The DeFi protocol, built as a Cosmos app-chain, was technically already multichain, given that its initial vaults — called “cellars” — are on Ethereum mainnet, while managed via the native app-chain. Since launching in April 2023, Sommelier has attracted around $60 million in deposits across a growing list of vault offerings.

The planned expansion to Arbitrum was announced in May 2023 and caps two years of research and development work, according to Sommelier co-founder Zaki Manian, which will grow to encompass more chains later this year.

“We’ve had to glue together, IBC, Axelar [general message passing], Chainlink [cross-chain interoperability protocol] all like working together in this machine,” Manian told Blockworks. “Ultimately, it will deliver this user experience where you can feel like you are being part of a native layer-2 experience, but it’s really getting you best-in-class yields from pretty much anywhere.”

Read more: DeFi Strategies Get a Multichain Boost From Sommelier and Axelar

The non-custodial vaults connect multiple DeFi protocols according to strategies designed by Seven Seas Capital, a team of 5 which spun out of Sommelier early in its development.

Seven Seas not only develops the vaults strategy but independently audits the protocols they select, in an effort to mitigate both financial and smart contract risks for end users, said CEO Sun Raghupathi.

“Arbitrum, from a DeFi economic risk perspective, it’s a little bit lower than doing things on other [layer-2s] because there’s more liquidity there,” Raghupathi told Blockworks.

The initial vault only uses ETH and Lido stETH, in Uniswap and Aave, which Raghupathi calls “as blue chip as you can get.”

“Obviously, there are riskier protocols on Arbitrum,” he said. “We are not touching those yet, but I think there is something to be said about the risk appetite being higher on L2s.”

Seven Seas’ team background is in data science, financial modeling, and smart contract development, and its vaults have appealed to DeFi protocols looking to attract TVL — particularly those specializing in the liquid stating ether and restaking using Eigenlayer.

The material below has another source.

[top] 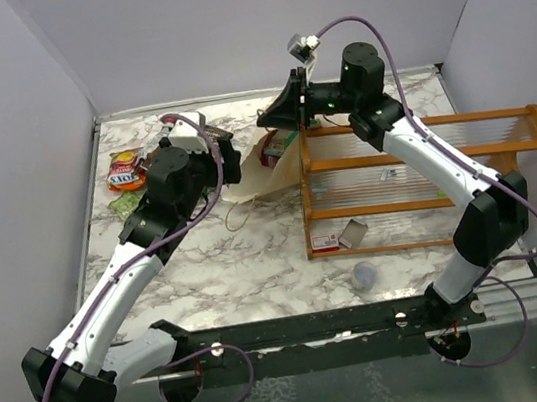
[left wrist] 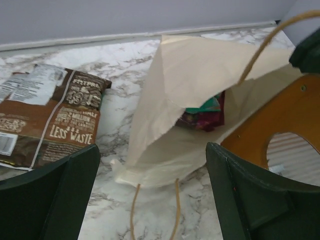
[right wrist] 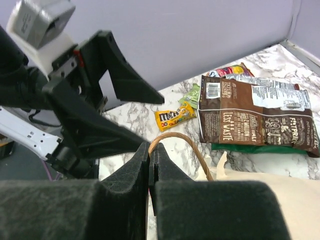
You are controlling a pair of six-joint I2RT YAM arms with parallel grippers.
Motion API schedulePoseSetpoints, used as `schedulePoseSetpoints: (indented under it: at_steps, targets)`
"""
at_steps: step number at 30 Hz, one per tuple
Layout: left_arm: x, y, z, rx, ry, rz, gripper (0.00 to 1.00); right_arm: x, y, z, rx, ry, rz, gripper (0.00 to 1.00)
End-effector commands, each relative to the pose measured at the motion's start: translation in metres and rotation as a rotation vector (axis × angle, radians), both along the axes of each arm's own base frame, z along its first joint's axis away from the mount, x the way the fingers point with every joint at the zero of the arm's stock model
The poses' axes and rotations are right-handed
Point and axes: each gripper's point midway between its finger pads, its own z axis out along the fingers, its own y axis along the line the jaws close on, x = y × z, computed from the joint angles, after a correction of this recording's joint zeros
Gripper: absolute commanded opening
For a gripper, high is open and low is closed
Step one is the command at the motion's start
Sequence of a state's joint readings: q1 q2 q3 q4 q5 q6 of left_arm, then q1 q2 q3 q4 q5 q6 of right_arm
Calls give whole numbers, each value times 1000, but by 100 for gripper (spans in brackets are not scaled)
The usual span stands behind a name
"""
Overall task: Take the snacks out of the paper bag
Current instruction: Adjust the paper bag at the center of the board.
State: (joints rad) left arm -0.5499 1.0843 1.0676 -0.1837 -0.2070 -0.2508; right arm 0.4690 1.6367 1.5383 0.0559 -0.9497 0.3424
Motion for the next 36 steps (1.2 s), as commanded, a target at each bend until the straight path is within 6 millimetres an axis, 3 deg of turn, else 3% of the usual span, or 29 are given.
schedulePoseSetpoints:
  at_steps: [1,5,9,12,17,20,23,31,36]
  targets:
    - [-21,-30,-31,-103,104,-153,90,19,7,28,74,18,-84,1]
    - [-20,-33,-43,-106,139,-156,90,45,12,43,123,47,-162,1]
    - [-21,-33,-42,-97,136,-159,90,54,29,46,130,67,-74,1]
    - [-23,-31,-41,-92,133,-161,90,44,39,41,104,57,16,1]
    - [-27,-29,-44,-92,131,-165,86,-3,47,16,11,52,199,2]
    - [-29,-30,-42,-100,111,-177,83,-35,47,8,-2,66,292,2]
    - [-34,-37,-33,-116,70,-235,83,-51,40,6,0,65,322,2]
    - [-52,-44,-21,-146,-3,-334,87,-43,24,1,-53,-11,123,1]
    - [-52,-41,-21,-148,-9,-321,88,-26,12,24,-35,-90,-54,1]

When employing leverage, the team backtests strategies against the prior 6-12 month range of historical volatility and chooses parameters to keep the strategy safe. Through a combination of design and active management, they have successfully avoided losses during tumultuous periods such as the March 2023 USDC depeg and the July 2023 Curve exploit.

“I think it’s like been extremely validating for Sommelier as a system, because what we’ve been able to do as strategists is ingest, not just on-chain data, but even things like news events, sentiment from Twitter and stuff like that, and to get out from under these events before they happen,” Raghupathi said.

Manian thinks the infrastructure Sommelier has built is primed to expand the multichain future of Ethereum.

“We have this ability to have vaults that hold positions across multiple chains,” he said. “​​So what this ends up being is, we can now have these Arbitrum cellars, but they could hold positions on Base on Mantle, on kind of anywhere.”